Here he pretended that he couldn’t quite remember what he’d done next, because what he’d done next was to go feed the horses, then come in for dinner, then put the money on mother’s dresser, then sit down to dinner, then help Henry with the dishes, then it had gotten dark, and he had told mother that he was all ready to go, and she had said, O.K., he’d better take his bath and go to bed, and he had done so, allowing himself to read one article in the National Geographic before turning out the light.
Nowhere in this catalog of activities did he find anything having to do with putting the saddle away, yet surely he had not left it out under the oak tree? Nobody ever left a saddle out.

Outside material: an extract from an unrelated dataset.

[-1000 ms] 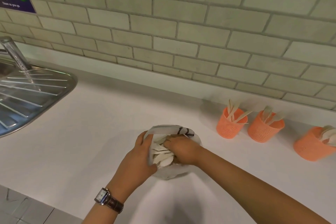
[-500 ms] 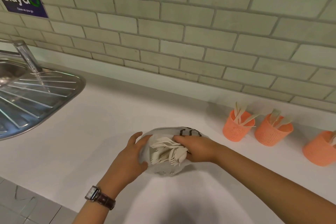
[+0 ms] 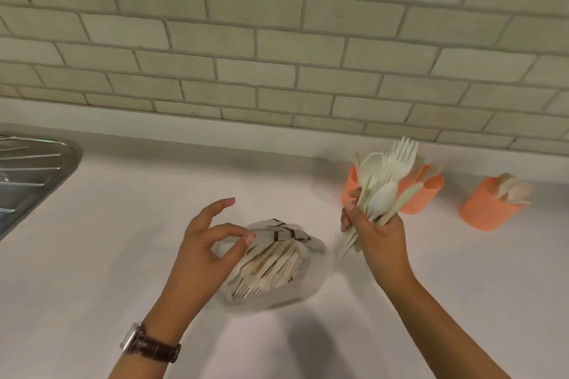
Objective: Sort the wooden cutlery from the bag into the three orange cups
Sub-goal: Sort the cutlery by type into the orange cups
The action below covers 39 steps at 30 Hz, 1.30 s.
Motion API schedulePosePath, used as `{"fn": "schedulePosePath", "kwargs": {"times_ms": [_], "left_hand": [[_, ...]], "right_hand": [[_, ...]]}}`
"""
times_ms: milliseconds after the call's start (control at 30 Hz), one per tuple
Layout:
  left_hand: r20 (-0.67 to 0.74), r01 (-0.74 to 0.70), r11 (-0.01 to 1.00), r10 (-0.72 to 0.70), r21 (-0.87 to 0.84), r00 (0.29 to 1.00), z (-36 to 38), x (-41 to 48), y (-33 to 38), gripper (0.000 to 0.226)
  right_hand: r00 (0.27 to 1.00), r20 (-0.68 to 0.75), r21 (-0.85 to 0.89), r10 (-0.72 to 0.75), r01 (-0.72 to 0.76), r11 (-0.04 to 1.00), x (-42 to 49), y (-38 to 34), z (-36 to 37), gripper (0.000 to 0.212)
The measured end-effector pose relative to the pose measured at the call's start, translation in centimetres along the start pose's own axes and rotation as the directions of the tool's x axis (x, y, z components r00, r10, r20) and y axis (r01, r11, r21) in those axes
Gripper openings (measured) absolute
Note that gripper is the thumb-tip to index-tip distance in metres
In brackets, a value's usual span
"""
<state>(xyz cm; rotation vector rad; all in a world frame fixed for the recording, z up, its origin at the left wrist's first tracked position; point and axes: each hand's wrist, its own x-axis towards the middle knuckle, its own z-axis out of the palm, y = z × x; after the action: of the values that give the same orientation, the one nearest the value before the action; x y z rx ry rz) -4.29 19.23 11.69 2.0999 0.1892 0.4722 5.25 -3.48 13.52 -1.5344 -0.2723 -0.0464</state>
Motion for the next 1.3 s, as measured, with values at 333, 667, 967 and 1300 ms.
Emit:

It was second nature for all of them to keep leather under cover, especially suède.
Suède! Of all the saddles (and two years ago mother had bought them each a new saddle, each a Stuebben) Peter’s was the nicest, and had the most suède. John had chosen a sturdy, not very expensive model with patches of gray, foam-filled, velvet-smooth suède on the knee flaps, and Margaret’s had been like his, but Peter’s fitting problems were peculiar, and the only one mother had been able to find (in New York) was the top-of-the-line model, padded all over the flaps and seat with what seemed to be an acre of the stuff. She had lectured him the entire summer on not being forgetful about getting it wet. She had complained aloud of the expense, but consoled herself with the knowledge that a saddle like that would last a lifetime or longer. John listened to the rain, shuddered, and crept deeper into his bed. As much as he feared for the saddle, he hated even more the idea of getting up in the cold, going out into the wet, and finding it there, sodden. Muddy, maybe. Perhaps even now it was sitting in a puddle.

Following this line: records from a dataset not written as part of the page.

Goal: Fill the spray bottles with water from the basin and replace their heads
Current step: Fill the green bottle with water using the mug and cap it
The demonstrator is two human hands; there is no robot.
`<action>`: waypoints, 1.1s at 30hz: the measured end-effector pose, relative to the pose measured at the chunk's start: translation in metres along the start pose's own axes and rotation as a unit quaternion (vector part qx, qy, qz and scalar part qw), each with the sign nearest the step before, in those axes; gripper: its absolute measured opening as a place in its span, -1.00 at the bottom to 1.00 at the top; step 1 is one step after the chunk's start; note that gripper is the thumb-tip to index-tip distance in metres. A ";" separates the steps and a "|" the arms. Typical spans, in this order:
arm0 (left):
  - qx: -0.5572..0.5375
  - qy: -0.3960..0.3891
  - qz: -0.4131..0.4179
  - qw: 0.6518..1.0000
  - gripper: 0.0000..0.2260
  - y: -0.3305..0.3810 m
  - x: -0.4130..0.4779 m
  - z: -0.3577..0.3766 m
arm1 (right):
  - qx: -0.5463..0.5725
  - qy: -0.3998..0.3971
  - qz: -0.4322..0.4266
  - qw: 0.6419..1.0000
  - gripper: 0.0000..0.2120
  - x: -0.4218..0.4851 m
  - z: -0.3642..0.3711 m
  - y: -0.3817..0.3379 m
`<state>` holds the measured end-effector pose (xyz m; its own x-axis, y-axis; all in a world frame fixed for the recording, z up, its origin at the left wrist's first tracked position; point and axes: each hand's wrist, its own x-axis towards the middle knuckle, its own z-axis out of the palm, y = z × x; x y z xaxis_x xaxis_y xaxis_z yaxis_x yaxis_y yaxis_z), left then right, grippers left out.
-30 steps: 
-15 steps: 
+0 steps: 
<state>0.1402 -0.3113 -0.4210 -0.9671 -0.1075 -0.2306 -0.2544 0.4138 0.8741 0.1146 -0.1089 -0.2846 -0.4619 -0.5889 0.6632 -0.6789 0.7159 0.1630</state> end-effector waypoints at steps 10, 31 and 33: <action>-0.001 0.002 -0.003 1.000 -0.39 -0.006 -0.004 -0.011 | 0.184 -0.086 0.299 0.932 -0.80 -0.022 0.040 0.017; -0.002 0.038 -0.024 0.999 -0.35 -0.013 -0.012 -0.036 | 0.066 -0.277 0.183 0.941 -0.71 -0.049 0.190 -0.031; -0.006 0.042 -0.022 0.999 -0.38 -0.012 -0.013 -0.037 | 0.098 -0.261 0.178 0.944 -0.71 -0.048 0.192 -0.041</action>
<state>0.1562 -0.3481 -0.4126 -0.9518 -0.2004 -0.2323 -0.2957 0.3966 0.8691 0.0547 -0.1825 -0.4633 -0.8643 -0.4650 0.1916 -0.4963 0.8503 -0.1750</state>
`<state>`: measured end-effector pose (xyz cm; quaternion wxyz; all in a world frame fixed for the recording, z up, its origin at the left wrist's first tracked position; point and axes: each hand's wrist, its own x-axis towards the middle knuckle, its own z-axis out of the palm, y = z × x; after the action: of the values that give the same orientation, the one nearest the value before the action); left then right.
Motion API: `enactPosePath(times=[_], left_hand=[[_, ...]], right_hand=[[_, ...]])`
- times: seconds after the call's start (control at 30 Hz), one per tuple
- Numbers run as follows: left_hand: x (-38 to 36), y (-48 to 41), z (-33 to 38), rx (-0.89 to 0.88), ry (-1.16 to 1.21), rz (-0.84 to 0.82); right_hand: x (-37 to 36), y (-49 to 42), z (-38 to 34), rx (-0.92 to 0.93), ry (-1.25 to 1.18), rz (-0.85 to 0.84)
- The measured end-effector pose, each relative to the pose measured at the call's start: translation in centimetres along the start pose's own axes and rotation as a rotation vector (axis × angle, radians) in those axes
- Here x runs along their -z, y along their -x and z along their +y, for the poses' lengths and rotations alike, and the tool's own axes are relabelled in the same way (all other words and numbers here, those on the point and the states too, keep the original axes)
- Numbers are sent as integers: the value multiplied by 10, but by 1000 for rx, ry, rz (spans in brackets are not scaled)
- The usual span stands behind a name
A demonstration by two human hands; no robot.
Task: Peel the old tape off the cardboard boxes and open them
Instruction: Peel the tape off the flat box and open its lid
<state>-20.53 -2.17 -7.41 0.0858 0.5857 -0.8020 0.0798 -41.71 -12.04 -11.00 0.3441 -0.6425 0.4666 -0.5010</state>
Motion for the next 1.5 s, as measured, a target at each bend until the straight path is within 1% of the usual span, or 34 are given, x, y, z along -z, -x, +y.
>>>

And what would he do with it when he found it? Obviously the thing would be r
uined. How could he face it alone, in the middle of the night, by himself? Where could he leave it? What sort of note could he put on it, to show that he had been careless, bethought himself, suffered the most severe chagrin? A note would be ridiculous, but even less could he stand the idea of the saddle mute and destroyed, merely sitting on the kitchen floor as if he didn’t care. And Peter would know what had happened to it, because Peter knew he was cleaning it for the show. And Peter would be angry. And Peter would be hurt.

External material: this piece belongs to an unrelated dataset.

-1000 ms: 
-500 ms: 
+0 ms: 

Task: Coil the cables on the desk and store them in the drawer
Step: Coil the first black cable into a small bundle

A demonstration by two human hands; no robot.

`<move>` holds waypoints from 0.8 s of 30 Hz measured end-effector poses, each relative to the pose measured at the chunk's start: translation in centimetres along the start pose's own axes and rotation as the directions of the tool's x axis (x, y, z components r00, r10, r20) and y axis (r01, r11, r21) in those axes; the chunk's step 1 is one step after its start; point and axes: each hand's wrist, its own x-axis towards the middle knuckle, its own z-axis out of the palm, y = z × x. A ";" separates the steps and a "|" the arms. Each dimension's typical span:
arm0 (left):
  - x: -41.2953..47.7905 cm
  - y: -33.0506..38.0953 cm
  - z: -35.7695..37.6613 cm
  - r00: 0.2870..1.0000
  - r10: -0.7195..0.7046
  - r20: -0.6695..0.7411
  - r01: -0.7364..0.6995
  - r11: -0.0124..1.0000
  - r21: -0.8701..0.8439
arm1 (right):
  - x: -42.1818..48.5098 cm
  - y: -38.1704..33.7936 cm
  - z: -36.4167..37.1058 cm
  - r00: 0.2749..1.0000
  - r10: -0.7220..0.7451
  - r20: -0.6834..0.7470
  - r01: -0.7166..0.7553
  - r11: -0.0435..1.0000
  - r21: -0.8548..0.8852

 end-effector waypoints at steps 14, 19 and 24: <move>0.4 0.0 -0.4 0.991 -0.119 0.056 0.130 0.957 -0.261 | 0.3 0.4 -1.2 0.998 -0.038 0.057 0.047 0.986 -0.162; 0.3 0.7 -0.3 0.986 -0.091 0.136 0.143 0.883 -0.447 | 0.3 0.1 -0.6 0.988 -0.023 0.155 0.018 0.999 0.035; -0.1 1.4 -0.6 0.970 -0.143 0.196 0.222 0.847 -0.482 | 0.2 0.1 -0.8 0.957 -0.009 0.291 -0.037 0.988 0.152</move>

He remembered how he had badgered Peter into letting him clean the saddle, and realized that Peter would think he had planned the whole thing.
“Oh, God!” said John, and put his hand over his mouth, afraid of having been heard.
In a moment, he threw back the covers, shivered in the dark, and went to the window. The leafy limbs of the oak tree massed blackly below. Honestly, he could see nothing but blackness and puddles, although it seemed to him that he could discern some glinting thing through the branches, right where the saddle would be. He opened the window and leaned out, but the cold rain in his hair and down the back of his neck distracted his gaze. He could see nothing.
It seemed impossibly mean not to go down and bring it in, and yet he could not. Innocence, he thought, would be by far the best policy, at least until the wreck was found and he was blamed. If only it would stop raining. He stood back from the window without closing it, and tried to detect some intermission of the falling streams, but could not. He groaned and stood motionless. Then, suddenly, there was surcease. The intensity of the shower dropped, it turned to drizzle, then quit entirely. John stood still, his teeth chattering, for a very long moment, then slowly closed his window. In a second he was back in bed, warm, at least, and apparently decided about not going downstairs. The three or so hours before dawn stretched luxuriously, and the rest of his life loomed after them, a block of time that somehow would be dealt with. He snuggled down into his bed. Where, he thought, had he learned so thoroughly to get into trouble? Trouble had come to seem his permanent condition.